Chances are most hurting people do not go first to a professional counselor, but begin by talking with friends, family members and sometimes co-workers.
If you are one of those people who others want to talk with when troubled, I offer you some suggestions you may find helpful.
It is NOT to be used with people who have major psychological problems.
If you believe someone is mentally ill, is likely to harm him or herself or another, or if the person has been a victim of abuse or trauma, it is important to help the individual find a trained professional and you remain a support system.
However, if someone comes to you who needs help with an easily identified problem, there are some simple questions that may help a person think through the situation and take responsibility for his or her own actions.
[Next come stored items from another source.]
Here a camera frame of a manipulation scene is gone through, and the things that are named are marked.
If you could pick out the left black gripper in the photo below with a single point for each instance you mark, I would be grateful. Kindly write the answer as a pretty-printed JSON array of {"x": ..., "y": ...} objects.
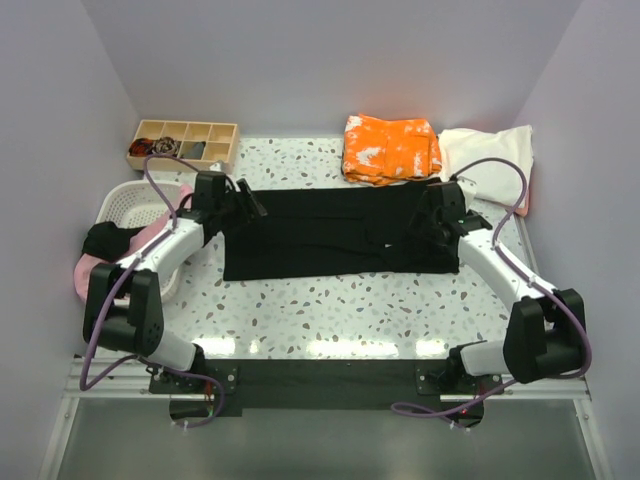
[{"x": 251, "y": 206}]

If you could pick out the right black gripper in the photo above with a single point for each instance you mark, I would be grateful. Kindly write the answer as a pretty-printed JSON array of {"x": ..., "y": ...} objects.
[{"x": 469, "y": 213}]

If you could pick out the black t-shirt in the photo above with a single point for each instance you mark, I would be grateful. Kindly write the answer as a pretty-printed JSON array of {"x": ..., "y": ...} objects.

Your job as a friend is to help sort out solutions, not to provide them with answers.
Too often we say: Gee, that's too bad; now, now, everything is going to be all right; don't cry; don't worry; hang in there. None of which will hurt anyone if all they want is sympathy.
But if you think the person really wants help, try this simple, easy-to-follow process.
Here are the questions:
• What do you want for you?
• What are you feeling?
• What are you doing to get what you want?
Some follow-up questions might be:
• Will you do it?
• When will you do it?
• How will you do it?
• Will you let me know how it goes?
Your role is to take this person seriously, treat him or her tenderly and listen.